The task: Using the listing below, select the lines with the word "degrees" and copy them.

==============================

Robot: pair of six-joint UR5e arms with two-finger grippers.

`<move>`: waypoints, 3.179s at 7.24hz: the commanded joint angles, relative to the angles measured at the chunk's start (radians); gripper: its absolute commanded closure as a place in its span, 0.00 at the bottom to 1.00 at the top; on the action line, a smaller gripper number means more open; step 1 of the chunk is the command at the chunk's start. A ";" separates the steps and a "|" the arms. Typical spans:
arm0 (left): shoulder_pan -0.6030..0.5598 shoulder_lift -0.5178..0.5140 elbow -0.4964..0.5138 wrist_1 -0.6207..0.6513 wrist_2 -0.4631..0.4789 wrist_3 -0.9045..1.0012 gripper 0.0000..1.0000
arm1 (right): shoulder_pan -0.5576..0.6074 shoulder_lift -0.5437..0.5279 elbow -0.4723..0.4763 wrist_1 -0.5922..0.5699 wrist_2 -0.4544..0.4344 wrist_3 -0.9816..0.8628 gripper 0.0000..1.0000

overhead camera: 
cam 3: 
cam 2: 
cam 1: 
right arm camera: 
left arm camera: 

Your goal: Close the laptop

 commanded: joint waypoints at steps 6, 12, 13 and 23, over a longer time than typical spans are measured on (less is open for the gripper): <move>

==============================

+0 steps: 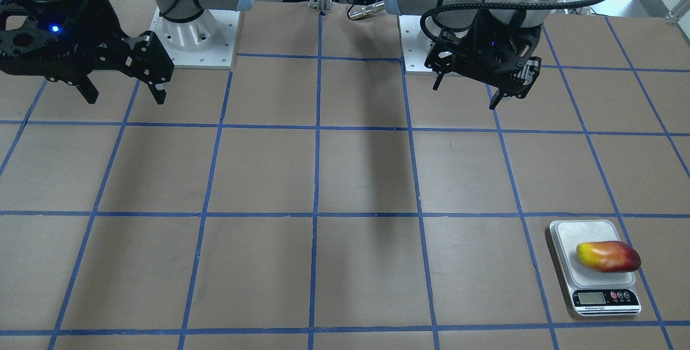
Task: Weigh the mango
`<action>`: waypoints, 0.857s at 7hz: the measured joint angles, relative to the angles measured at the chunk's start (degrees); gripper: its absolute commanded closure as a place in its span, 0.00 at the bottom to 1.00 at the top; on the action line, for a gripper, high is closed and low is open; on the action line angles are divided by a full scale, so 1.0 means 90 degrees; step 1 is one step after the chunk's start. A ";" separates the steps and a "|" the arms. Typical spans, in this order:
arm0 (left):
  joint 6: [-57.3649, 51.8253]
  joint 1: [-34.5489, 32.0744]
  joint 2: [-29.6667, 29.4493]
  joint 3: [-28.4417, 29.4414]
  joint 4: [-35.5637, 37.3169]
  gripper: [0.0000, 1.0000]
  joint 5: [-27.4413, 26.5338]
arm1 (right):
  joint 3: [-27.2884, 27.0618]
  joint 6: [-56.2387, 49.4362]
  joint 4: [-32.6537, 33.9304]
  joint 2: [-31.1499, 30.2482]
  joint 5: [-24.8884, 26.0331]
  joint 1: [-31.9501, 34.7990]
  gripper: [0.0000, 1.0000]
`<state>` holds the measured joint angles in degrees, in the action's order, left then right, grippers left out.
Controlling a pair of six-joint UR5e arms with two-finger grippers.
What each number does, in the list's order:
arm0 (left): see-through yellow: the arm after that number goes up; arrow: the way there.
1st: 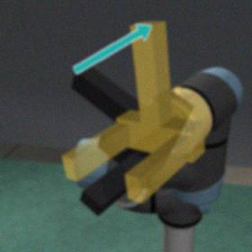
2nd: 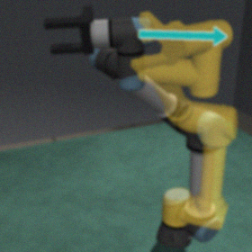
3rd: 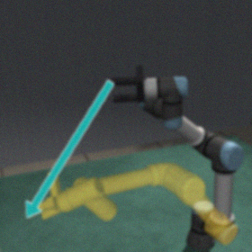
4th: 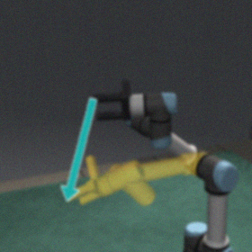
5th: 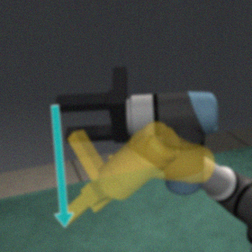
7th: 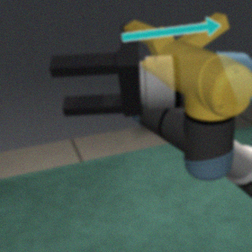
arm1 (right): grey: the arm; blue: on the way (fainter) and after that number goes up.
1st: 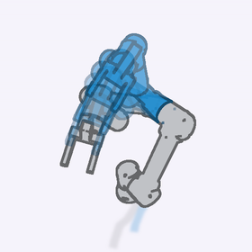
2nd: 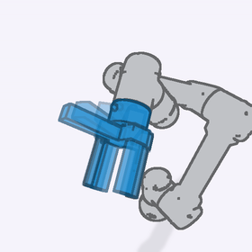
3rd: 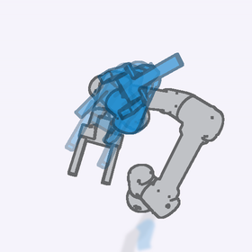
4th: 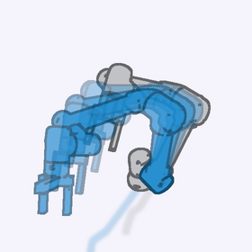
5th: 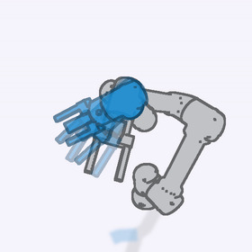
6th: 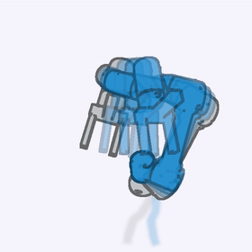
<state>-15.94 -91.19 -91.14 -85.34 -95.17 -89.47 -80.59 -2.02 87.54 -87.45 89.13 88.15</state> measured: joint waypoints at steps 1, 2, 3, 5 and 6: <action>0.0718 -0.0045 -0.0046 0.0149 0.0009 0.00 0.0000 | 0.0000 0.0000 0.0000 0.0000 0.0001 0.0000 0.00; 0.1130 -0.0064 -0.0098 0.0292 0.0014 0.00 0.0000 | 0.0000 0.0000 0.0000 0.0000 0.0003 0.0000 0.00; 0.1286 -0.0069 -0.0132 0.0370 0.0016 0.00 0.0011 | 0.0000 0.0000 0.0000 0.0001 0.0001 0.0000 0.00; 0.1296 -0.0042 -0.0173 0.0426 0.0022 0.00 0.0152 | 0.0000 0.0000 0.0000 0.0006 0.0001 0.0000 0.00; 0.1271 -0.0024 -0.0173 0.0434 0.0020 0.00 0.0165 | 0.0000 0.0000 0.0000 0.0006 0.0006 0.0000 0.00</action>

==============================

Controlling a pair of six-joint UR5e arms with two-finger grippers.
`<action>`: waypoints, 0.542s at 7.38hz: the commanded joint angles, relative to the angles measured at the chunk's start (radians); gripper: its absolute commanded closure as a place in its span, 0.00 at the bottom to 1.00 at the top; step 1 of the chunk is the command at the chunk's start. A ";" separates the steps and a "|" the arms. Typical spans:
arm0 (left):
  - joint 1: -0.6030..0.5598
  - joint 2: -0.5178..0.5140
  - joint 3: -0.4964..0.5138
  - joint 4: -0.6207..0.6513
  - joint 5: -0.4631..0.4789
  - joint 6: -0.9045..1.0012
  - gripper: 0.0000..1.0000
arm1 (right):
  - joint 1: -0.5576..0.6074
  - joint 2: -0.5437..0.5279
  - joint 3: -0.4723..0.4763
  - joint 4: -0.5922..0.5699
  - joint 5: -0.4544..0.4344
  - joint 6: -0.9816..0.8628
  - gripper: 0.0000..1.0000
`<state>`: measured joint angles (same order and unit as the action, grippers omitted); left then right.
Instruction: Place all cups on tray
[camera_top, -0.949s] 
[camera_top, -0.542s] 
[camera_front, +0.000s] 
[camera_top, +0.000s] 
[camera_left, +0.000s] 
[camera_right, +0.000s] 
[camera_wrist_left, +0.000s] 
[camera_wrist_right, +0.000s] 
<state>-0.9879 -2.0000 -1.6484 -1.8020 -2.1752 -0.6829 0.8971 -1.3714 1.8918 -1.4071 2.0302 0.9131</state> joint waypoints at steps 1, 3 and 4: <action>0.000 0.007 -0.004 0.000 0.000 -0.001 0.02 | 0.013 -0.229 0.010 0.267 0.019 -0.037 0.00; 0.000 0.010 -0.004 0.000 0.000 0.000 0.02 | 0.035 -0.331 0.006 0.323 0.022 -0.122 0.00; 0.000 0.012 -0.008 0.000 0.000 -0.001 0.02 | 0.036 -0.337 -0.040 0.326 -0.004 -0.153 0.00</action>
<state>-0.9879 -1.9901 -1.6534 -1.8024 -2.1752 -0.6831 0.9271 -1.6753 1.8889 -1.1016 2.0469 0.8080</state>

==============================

Output of the exercise:
`<action>`: waypoints, 0.857s at 7hz: the measured joint angles, relative to the angles measured at the chunk's start (degrees); gripper: its absolute commanded closure as a place in its span, 0.00 at the bottom to 1.00 at the top; on the action line, for a gripper, high is closed and low is open; on the action line angles are divided by a full scale, so 1.0 means 90 degrees; step 1 is one step after the chunk's start. A ";" separates the steps and a "|" the arms. Typical spans, in this order:
`<state>` holds the measured joint angles in degrees, in the action's order, left then right, grippers left out.

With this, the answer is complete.